What to do:
Look at every line of the material and count the ones holding the word "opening". The answer is the number only.
·····
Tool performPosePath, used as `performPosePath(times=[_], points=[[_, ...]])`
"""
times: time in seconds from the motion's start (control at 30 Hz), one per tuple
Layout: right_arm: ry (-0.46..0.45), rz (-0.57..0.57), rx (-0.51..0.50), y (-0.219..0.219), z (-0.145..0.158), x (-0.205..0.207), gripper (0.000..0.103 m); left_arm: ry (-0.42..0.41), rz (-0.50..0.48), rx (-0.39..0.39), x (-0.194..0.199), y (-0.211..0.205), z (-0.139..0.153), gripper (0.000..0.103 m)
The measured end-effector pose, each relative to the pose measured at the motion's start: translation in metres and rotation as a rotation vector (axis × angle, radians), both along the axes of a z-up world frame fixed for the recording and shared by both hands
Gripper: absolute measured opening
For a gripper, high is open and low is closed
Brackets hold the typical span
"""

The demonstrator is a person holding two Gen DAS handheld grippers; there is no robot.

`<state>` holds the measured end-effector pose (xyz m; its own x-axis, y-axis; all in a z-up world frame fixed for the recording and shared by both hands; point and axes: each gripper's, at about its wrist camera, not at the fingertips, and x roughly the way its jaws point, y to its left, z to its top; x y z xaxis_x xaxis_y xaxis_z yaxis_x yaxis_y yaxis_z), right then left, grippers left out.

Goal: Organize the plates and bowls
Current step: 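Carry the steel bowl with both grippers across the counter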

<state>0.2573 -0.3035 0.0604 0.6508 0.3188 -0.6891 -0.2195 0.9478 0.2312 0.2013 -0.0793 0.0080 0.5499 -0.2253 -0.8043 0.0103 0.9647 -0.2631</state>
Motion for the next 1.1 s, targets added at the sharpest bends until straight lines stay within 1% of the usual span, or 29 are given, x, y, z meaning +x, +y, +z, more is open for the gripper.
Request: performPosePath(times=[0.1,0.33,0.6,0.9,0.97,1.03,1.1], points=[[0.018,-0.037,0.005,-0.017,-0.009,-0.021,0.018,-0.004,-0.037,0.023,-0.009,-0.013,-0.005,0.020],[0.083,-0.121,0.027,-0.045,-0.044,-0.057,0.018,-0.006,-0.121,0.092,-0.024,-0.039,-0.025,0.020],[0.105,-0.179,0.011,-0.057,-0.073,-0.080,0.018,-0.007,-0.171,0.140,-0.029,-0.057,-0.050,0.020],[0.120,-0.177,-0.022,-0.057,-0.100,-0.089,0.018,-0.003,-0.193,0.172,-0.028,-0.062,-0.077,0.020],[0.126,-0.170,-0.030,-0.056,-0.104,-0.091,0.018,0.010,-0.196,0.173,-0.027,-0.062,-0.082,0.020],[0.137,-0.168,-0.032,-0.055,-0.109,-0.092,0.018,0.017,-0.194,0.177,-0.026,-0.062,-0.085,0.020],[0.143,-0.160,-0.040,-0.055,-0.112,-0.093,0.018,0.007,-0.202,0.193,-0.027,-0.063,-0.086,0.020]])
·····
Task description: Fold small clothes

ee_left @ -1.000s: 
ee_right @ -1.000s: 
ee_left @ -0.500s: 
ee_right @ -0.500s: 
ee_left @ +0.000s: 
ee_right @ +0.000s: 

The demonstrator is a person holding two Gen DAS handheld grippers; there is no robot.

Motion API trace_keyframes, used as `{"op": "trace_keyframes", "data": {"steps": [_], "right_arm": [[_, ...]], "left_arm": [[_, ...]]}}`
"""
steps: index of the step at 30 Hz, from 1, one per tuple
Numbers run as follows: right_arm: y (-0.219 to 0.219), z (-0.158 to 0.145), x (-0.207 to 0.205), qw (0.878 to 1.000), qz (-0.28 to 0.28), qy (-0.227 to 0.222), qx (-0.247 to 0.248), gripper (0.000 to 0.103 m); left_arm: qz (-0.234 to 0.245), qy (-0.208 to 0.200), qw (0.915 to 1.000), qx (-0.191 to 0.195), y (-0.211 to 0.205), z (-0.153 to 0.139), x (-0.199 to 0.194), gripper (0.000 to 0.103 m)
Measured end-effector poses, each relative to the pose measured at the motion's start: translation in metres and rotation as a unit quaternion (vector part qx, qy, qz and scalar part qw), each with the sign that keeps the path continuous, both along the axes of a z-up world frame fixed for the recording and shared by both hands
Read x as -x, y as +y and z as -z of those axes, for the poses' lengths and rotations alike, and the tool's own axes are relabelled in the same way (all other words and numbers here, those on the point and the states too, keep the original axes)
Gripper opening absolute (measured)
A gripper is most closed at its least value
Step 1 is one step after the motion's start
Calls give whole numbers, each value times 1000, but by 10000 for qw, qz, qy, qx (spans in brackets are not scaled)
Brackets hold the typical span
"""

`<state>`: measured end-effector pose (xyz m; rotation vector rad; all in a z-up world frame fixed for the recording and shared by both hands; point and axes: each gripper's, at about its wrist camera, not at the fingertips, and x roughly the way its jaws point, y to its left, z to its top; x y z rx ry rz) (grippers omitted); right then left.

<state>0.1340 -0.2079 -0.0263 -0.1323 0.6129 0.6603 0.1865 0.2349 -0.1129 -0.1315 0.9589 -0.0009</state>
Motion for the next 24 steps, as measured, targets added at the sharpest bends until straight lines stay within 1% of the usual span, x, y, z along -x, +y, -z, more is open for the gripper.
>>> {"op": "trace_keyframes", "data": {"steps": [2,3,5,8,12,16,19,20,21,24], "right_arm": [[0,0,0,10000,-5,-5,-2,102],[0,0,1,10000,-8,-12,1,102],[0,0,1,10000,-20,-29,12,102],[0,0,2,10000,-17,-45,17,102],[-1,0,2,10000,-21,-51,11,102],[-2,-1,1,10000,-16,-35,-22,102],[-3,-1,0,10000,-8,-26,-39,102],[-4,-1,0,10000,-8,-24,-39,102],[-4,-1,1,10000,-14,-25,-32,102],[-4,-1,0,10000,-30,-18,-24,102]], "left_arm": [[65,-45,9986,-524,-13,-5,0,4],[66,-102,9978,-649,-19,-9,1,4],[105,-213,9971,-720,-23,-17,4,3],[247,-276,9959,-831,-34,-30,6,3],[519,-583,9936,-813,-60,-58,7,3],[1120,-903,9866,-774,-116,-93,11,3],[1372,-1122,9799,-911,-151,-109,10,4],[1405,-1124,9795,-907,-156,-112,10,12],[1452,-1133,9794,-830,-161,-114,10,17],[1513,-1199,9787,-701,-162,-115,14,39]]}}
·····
Answer section:
2